The data:
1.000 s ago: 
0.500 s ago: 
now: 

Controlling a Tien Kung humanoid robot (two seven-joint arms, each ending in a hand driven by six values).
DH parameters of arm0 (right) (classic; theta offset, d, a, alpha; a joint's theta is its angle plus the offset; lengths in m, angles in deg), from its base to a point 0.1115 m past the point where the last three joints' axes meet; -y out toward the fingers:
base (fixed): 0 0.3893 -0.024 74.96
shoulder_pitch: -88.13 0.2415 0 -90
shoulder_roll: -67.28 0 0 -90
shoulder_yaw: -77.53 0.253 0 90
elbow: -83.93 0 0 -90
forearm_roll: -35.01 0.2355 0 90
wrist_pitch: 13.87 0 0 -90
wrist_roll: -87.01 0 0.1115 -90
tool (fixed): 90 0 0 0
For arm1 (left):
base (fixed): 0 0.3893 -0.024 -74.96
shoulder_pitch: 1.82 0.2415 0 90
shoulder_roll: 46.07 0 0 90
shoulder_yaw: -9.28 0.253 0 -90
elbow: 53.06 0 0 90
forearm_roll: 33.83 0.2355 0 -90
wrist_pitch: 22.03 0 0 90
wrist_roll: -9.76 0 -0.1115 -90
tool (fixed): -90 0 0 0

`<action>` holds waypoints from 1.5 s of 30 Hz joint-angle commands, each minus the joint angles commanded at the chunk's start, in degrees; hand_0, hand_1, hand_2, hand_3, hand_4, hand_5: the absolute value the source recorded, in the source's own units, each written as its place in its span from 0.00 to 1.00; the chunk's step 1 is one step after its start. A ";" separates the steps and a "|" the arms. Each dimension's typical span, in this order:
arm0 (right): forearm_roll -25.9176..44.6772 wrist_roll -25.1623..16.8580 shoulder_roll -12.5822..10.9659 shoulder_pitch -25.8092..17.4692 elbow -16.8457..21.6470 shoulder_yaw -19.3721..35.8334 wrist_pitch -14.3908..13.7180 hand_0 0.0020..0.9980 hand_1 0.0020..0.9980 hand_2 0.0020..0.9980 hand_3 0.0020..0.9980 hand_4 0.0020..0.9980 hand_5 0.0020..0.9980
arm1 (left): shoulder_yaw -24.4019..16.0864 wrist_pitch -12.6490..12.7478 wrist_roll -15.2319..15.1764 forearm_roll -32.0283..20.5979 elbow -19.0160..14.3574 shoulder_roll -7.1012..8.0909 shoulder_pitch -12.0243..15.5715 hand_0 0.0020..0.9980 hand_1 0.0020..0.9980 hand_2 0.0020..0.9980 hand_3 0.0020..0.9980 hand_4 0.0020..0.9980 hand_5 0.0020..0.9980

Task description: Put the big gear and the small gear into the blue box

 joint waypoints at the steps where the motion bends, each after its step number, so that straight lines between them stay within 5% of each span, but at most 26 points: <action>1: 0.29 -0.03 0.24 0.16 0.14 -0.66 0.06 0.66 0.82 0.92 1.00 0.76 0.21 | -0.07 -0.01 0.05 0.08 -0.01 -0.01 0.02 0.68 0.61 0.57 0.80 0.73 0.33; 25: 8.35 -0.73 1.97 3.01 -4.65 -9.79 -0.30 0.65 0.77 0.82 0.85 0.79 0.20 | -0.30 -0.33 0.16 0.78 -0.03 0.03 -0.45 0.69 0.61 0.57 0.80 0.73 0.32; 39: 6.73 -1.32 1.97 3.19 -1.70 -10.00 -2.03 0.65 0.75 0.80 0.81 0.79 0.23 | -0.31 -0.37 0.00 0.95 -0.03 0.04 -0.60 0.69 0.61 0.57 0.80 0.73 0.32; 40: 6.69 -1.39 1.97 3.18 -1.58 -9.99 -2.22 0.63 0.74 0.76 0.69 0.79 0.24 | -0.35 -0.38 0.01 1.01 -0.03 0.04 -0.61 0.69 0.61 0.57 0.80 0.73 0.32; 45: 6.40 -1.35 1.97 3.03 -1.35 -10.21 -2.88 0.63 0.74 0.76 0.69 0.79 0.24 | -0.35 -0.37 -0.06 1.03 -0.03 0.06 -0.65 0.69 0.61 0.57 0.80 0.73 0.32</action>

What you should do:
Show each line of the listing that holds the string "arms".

The completed task:
Controlling a Tien Kung humanoid robot (two seven-joint arms, each ending in a hand driven by six values).
`<action>` holds waypoints from 1.5 s of 30 Hz joint-angle commands, each minus the joint angles commanded at the chunk's start, in degrees; hand_0, hand_1, hand_2, hand_3, hand_4, hand_5: the absolute value the source recorded, in the source's own units, each written as its place in its span from 0.00 to 1.00; the chunk's step 1 is one step after its start. A ";" separates the steps and a "|" the arms. Each dimension's typical span, in this order:

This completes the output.